Au tournant du siècle (1890-1910), l'Art Nouveau est né en Europe. Ce mouvement prône l'émancipation de l'architecture en faveur de types de décoration inspirés de la nature, en réaction contre l'historicisme académique qui avait dominé l'art au XIXe siècle. La riche bourgeoisie industrialisée et l'aristocratie demandaient des formes plus raffinées que celles de la production industrielle. Le Modernisme porte différents noms selon les pays d'Europe. Dans tous les cas, il présente une caractéristique commune : rompre avec la tradition et tirer parti des avantages de la technologie et de l'industrie. Le Modernisme s'est notamment exprimé par l'utilisation de lignes serpentines et de motifs floraux et géométriques. Le bâtiment n'est plus conçu comme un bloc fermé formé de plans et d'arêtes, mais privilégie les surfaces courbes, les lignes sinueuses et ondulées, avec de grandes ouvertures et des vides, des points de vue et des balcons libérés de la symétrie, et l'incorporation de motifs décoratifs à base de matériaux colorés, de fer forgé et de sculptures sur bois aux formes organiques qui évoquent la nature. Une liberté absolue régit la disposition des plans, tandis que les intérieurs sont soumis à une organisation rigoureuse.

5.3. Importance

La Pedrera a été le dernier grand bâtiment civil conçu par Antoni Gaudí avant qu'il ne se consacre entièrement aux travaux de la Sagrada Familia. Elle a été commandée par Pere Milà et son épouse, Roser Segimon. Le couple a eu d'importantes divergences avec l'architecte, et la construction, qui a suscité de vives critiques à l'époque, n'a jamais été appréciée par les propriétaires.

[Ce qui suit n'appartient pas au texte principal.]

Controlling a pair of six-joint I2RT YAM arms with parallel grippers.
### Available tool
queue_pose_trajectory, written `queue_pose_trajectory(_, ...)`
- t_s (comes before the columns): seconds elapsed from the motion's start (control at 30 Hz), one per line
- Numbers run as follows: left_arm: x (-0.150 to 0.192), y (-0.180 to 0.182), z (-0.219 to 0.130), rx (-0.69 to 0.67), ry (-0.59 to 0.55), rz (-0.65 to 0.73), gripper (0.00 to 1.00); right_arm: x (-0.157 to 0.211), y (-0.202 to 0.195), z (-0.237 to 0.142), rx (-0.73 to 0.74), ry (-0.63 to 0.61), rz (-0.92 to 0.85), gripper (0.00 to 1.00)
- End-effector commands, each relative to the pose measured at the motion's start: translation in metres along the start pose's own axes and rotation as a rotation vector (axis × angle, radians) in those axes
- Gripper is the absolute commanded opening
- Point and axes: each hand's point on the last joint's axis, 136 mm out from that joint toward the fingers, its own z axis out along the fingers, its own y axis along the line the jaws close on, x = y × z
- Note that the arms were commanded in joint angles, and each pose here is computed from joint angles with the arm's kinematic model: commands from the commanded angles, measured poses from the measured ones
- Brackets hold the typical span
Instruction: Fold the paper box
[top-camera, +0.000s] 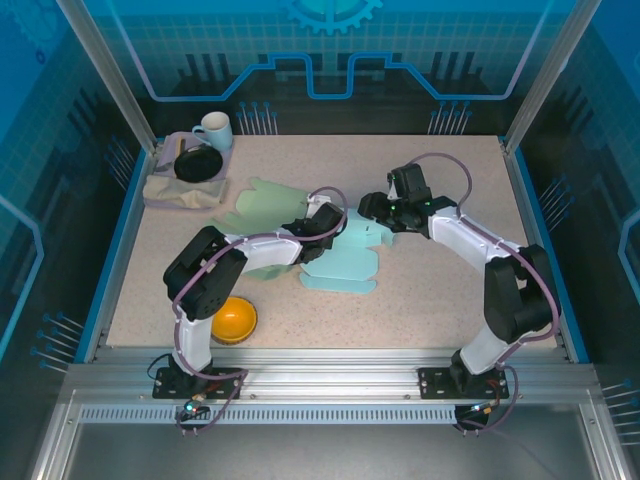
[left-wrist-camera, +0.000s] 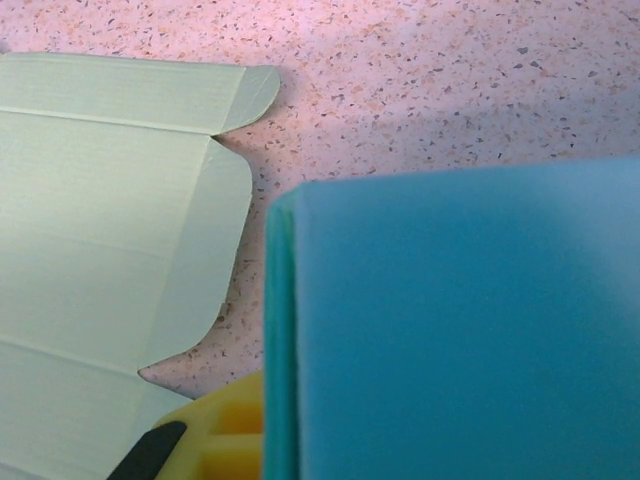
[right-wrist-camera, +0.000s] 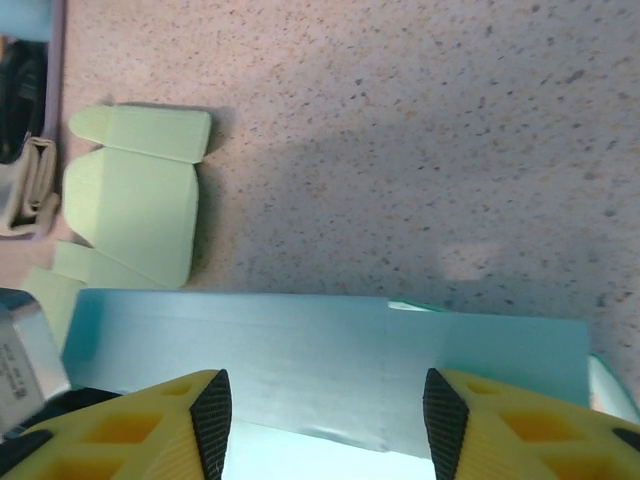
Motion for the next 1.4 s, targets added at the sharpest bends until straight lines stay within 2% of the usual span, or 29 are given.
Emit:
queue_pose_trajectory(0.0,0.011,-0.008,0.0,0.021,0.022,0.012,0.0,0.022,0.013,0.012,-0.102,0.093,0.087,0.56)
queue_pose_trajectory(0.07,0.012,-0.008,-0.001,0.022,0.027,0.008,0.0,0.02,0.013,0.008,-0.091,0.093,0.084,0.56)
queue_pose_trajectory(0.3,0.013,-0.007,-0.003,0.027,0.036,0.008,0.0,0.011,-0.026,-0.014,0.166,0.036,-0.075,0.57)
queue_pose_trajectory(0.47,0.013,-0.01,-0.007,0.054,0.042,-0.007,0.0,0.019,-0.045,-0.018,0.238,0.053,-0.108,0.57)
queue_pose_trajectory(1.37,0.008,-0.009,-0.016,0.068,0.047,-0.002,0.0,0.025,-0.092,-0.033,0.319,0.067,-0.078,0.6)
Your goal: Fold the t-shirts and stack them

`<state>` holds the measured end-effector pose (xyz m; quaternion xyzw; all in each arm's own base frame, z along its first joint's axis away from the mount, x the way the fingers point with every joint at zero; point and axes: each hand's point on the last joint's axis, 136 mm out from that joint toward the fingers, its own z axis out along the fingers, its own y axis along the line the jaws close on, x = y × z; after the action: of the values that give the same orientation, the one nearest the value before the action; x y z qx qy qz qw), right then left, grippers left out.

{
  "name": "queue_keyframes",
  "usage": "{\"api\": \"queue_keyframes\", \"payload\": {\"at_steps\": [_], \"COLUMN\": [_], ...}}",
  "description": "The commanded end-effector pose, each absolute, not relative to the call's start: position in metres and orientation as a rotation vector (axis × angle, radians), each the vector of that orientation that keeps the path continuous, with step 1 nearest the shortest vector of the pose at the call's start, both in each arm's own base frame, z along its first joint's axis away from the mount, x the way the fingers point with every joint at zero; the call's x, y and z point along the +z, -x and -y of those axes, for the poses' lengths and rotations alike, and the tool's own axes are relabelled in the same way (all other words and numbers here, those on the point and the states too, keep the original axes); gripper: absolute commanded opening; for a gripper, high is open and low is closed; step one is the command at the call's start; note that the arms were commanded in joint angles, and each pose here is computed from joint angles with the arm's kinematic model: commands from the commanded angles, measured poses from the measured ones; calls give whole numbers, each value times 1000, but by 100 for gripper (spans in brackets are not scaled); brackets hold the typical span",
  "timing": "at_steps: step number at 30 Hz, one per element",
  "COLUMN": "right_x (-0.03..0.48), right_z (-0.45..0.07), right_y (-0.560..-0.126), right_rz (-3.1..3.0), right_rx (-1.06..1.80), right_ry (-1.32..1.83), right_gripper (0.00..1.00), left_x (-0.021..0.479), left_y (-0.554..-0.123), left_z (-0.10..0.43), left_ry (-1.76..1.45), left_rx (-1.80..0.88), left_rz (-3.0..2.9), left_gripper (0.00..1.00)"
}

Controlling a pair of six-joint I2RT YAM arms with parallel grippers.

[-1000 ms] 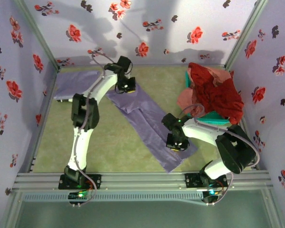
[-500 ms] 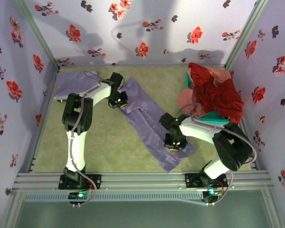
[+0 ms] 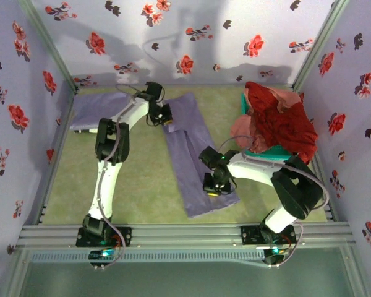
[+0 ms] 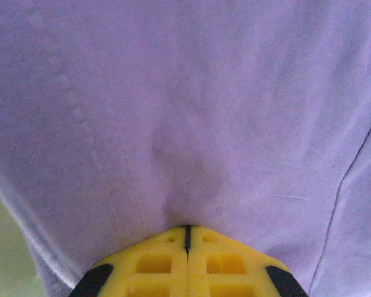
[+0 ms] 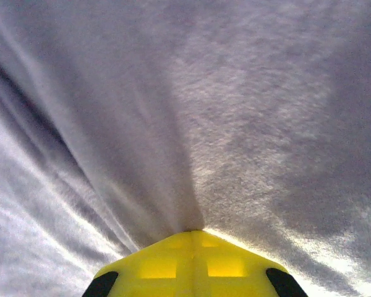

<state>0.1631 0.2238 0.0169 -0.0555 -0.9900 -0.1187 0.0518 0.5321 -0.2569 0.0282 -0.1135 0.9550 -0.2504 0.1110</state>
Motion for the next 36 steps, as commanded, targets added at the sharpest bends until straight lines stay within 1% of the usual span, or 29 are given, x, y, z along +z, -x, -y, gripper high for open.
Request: {"api": "queue_keyframes", "payload": {"at_steps": [1,3,6,11,15,20,24,31,34,36], "right_x": [28,36,41,40,31,21,15,5,5,10], "right_z": [-253,-253,-245,-238,-230,-237,-246,-277,-295,-298], "right_y": [-169,-173,-173,-171,-169,-171,-169,-159,-156,-157], "right_rz": [2990,3013,3034,3059,3060,3036,3006,2961,2948,2964], "right_rx": [-520,-519,-472,-482,-420,-426,-407,-398,-414,-400], "right_ry": [104,95,119,204,239,262,234,136,79,54], "right_gripper": [4,5,7,9,8,6,6,5,5,6], "left_x": [29,53,93,129,115,79,51,9,7,18], "left_y": [-540,-546,-549,-529,-503,-470,-454,-455,-464,-469], "left_z": [269,277,275,261,265,279,283,267,261,261], "left_ry": [209,179,189,227,238,238,255,272,246,200], "left_rx": [-793,-827,-841,-796,-791,-784,-773,-688,-669,-676], "left_rz": [-2830,-2777,-2695,-2654,-2708,-2784,-2828,-2901,-2913,-2901], "left_gripper": [0,0,0,0,0,0,0,0,0,0]}}
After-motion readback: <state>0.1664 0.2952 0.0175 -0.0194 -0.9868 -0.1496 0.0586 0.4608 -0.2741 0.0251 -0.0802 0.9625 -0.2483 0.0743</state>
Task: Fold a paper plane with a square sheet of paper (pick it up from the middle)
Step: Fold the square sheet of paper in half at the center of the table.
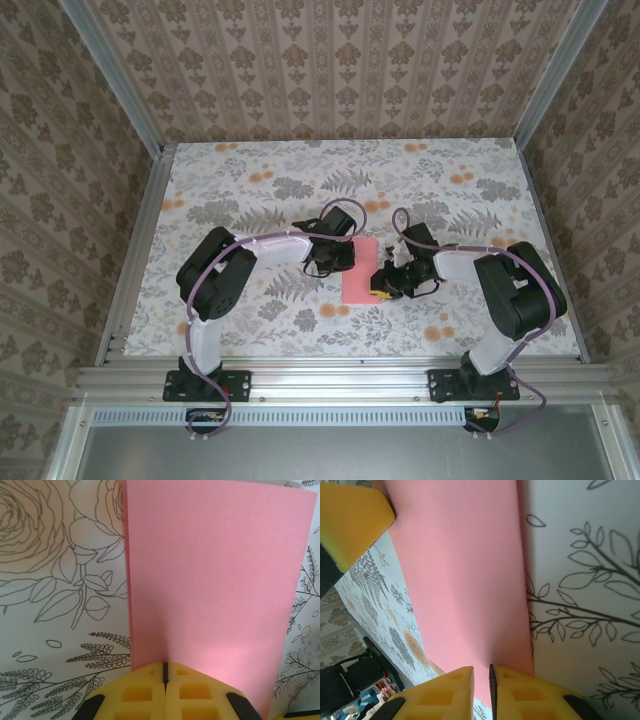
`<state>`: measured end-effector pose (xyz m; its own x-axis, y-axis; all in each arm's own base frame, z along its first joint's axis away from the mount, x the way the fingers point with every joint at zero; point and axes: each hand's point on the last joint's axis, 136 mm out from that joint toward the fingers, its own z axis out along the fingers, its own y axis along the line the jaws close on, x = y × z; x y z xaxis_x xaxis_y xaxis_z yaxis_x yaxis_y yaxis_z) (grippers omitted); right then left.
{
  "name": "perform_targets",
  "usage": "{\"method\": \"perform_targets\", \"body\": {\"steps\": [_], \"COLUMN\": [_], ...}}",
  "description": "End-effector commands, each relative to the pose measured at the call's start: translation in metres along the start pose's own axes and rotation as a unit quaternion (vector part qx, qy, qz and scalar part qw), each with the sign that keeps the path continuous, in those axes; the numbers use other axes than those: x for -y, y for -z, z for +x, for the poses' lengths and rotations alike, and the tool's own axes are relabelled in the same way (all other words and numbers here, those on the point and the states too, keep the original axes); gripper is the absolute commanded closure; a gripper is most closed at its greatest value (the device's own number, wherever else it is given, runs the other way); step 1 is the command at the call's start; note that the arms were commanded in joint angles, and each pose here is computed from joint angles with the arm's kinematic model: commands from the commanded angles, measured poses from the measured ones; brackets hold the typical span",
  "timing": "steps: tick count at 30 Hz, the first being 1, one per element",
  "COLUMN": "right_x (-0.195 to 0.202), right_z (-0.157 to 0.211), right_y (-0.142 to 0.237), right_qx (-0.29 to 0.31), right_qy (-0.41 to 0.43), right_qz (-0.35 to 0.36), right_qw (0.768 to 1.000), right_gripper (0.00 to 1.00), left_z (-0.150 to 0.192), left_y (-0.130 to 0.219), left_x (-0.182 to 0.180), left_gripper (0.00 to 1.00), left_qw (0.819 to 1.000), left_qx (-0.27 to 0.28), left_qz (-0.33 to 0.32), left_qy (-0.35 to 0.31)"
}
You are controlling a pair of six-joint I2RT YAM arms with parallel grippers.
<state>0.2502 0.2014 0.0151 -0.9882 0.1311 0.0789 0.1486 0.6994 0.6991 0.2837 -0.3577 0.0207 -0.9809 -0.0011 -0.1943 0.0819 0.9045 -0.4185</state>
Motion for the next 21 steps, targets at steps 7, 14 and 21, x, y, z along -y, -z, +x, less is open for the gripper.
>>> {"method": "perform_targets", "body": {"steps": [7, 14, 21], "right_x": [-0.004, 0.033, 0.01], "right_z": [0.024, 0.036, 0.036], "right_y": [0.009, -0.006, 0.009], "right_qx": [-0.02, -0.044, -0.034], "right_qy": [0.011, -0.017, 0.007], "right_qz": [-0.01, 0.042, 0.012], "right_qw": [1.0, 0.998, 0.999], "right_gripper": [0.8, 0.8, 0.8], "left_z": [0.025, 0.024, 0.025], "left_y": [-0.013, -0.013, -0.012], "left_x": [-0.027, -0.027, -0.028], "left_gripper": [1.0, 1.0, 1.0], "left_qw": [0.998, 0.998, 0.998], "left_qx": [-0.042, -0.04, -0.041], "left_qz": [-0.051, -0.05, -0.05], "left_qy": [-0.006, -0.005, -0.006]}}
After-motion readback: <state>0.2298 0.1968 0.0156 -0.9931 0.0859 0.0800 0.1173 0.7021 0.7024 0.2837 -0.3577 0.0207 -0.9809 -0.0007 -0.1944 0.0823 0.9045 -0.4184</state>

On pense que Gaudí s'est inspiré des Métamorphoses d'Ovide, qui expriment la transformation continue du monde naturel. Au sommet de la façade se trouvent l'inscription « Ave Gratia Plena Dominus Tecum », un M (monogramme de Marie) et des symboles comme la rose ou le lys. Tout cela devait accompagner l'image de la Vierge du Rosaire, flanquée de Saint Gabriel et Saint Michel, qui devait présider à la construction. Cependant, le projet n'a pas été réalisé, soit parce que la sculpture ne plaisait pas aux Milà, soit parce que les événements de la Semaine tragique ne le recommandaient pas.

5.4. Rôle actuel

Au début, La Pedrera a été conçue comme une maison privée. Les propriétaires occupaient l'étage principal et le reste était habité par des locataires. Aujourd'hui, elle est la propriété de la fondation de la banque Caixa Catalunya (maintenant Fundació Catalunya La Pedrera) et est devenue un centre culturel et d'exposition. Le bâtiment a été déclaré site du patrimoine mondial par l'UNESCO le 2 novembre 1984.

6. Modèles et influences

La Pedrera a eu une influence directe sur l'esthétique des œuvres de l'architecture expressionniste, en particulier pour la conception structurelle et organique du bâtiment. Même lorsque le Modernisme est passé de mode et que son « enfarfegament » (exubérance) décoratif a été critiqué, certains architectes comme Le Corbusier ont continué d'admirer la structure de La Pedrera. En outre, comme dans les arts, le bâtiment a été admiré par les surréalistes, menés par Salvador Dalí et Man Ray, qui ont publié un article sur le bâtiment. Aujourd'hui, l'œuvre de Gaudí est admirée par tous les architectes contemporains, qui apprécient la relation entre l'art, l'esthétique, la fonction et l'espace.